Copies of all lines that contain "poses" are needed; take them from the data below.
##############################
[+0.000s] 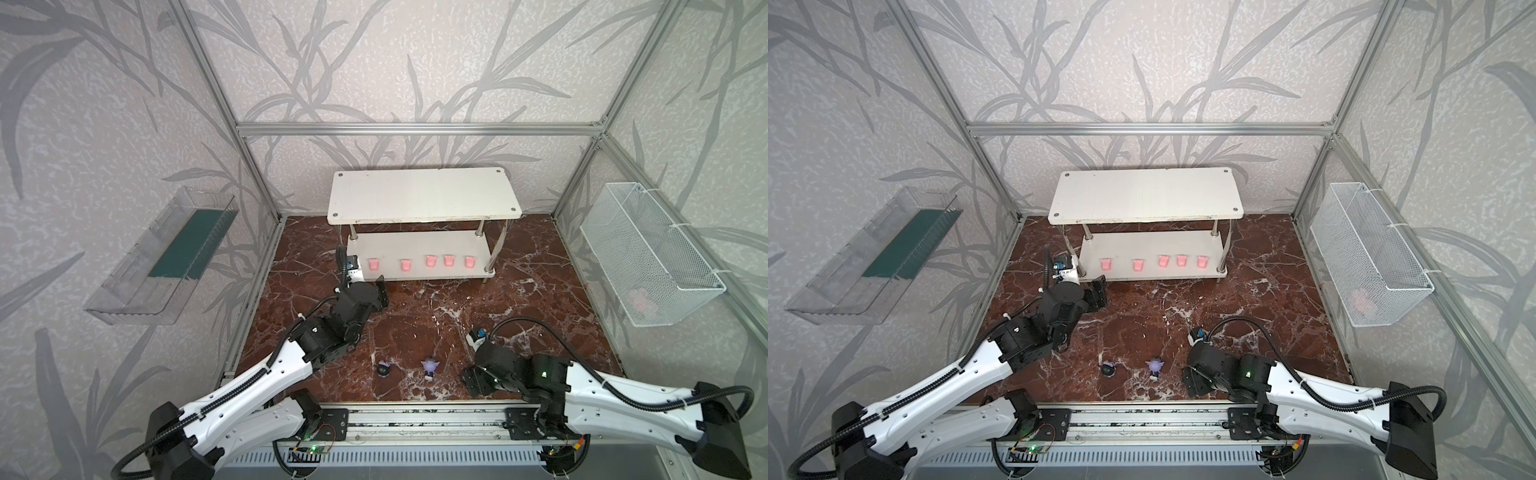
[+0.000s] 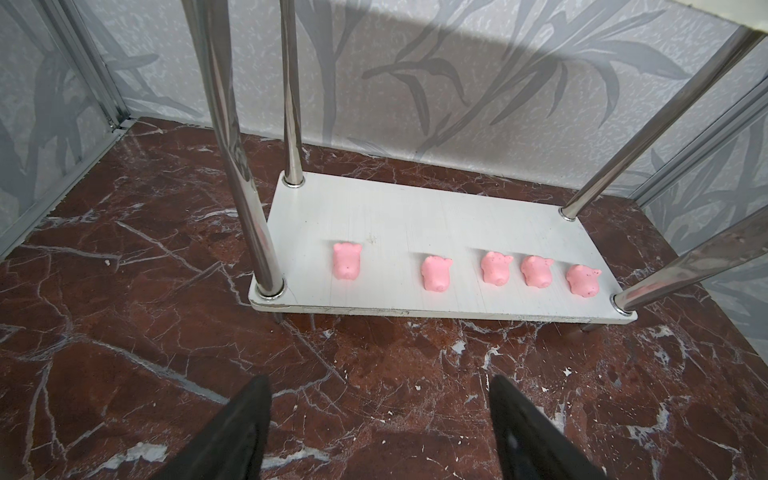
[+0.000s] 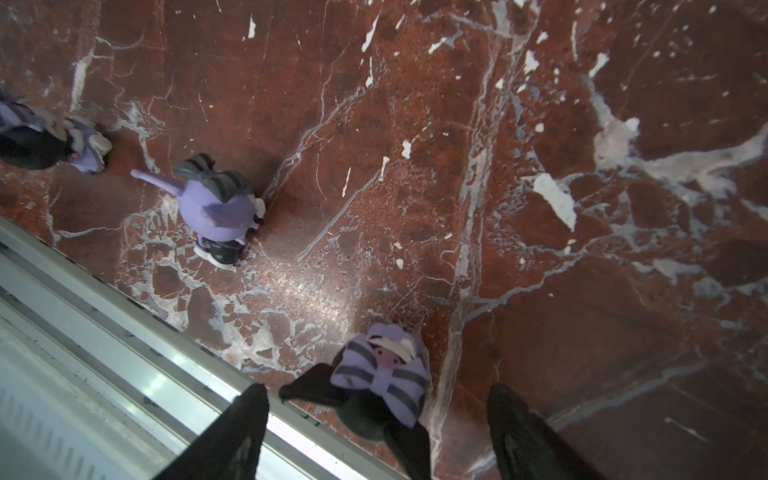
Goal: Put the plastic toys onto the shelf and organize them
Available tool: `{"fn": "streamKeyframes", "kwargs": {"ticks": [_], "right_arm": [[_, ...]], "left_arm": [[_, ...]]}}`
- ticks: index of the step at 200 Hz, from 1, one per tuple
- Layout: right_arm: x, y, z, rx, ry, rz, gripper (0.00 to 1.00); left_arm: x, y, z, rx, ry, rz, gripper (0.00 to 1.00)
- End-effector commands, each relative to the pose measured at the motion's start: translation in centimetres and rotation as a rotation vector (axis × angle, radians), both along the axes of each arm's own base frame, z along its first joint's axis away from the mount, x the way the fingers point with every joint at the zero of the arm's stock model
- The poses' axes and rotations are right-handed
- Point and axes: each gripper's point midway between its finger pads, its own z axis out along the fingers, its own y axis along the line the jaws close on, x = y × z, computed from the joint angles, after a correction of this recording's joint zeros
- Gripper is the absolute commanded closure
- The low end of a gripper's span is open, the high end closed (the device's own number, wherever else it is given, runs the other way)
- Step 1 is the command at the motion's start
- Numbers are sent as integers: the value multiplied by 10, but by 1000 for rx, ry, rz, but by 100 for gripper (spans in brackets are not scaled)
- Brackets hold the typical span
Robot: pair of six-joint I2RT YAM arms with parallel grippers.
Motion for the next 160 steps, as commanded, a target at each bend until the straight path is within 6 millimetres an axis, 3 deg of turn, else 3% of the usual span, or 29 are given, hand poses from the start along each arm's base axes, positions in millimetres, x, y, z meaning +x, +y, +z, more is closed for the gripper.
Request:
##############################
— Response for this exercise —
- The poses' axes and rotations are right-handed
Motion for the next 160 steps, as commanded, a target at each bend until the straight path is within 6 millimetres an axis, 3 deg of turn, else 3% of the usual span, or 29 are given, hand poses from the start along each arm's base axes, positions in millimetres, x, y, z meaning +x, +y, +z, more is closed for the gripper.

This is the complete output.